## Exercise instructions
Scan the listing below and copy each line holding the word "grey".

========

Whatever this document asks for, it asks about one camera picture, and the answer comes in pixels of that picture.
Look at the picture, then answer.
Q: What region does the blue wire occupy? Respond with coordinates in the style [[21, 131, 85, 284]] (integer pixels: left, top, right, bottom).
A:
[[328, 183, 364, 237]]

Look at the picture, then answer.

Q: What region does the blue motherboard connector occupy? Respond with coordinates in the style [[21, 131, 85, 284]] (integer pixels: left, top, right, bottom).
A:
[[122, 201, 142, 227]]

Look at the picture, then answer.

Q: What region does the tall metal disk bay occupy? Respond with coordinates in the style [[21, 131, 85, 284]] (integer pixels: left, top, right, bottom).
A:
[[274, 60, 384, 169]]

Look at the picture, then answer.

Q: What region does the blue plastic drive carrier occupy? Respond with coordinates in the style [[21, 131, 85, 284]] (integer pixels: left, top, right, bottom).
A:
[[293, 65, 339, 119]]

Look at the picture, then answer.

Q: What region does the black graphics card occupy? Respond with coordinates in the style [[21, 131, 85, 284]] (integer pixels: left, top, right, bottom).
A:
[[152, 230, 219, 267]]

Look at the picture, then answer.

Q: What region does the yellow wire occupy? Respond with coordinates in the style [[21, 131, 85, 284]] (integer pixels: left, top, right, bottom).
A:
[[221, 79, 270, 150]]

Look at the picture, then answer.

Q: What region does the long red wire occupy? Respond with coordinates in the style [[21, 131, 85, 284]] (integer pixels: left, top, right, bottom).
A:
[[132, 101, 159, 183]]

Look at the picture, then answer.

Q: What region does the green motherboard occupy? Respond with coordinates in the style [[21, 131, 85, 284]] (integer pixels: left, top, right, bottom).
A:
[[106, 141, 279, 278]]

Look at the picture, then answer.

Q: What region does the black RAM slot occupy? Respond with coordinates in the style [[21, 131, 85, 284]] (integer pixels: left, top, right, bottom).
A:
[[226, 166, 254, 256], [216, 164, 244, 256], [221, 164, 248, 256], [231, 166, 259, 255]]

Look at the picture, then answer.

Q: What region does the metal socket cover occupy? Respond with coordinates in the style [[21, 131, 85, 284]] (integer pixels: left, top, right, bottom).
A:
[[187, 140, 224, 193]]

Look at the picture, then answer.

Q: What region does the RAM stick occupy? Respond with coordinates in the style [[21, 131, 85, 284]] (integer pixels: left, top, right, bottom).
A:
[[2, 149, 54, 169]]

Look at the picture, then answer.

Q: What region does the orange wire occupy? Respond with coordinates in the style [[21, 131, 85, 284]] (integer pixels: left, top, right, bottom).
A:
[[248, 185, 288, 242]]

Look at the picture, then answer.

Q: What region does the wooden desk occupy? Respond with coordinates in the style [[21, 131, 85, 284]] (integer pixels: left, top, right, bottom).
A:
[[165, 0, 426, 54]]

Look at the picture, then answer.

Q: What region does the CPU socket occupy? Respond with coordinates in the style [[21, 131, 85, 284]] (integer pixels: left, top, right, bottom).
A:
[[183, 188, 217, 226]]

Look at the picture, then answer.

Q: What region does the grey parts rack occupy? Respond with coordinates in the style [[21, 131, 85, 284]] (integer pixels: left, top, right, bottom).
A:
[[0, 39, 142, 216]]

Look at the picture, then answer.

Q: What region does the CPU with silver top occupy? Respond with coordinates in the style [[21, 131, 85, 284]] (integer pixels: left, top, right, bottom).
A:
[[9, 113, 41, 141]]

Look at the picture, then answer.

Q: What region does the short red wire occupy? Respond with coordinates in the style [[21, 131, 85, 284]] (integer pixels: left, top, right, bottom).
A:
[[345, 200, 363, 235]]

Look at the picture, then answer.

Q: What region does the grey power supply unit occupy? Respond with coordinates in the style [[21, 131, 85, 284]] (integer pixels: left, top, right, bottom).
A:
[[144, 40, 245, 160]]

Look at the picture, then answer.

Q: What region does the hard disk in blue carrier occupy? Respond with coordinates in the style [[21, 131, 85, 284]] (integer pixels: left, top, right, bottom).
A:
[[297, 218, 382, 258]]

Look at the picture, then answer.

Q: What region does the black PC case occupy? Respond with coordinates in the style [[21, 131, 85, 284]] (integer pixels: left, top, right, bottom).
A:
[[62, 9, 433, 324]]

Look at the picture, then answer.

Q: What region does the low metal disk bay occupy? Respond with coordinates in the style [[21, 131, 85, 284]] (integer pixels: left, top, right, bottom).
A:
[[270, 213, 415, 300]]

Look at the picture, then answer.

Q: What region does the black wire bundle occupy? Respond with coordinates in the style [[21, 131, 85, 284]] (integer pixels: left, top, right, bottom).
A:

========

## Your response
Q: What region does the grey parts rack occupy? Respond with coordinates in the style [[21, 131, 85, 284]] (integer pixels: left, top, right, bottom).
Q: What region does the grey power supply unit occupy? Respond with coordinates in the style [[21, 131, 85, 284]] (integer pixels: left, top, right, bottom).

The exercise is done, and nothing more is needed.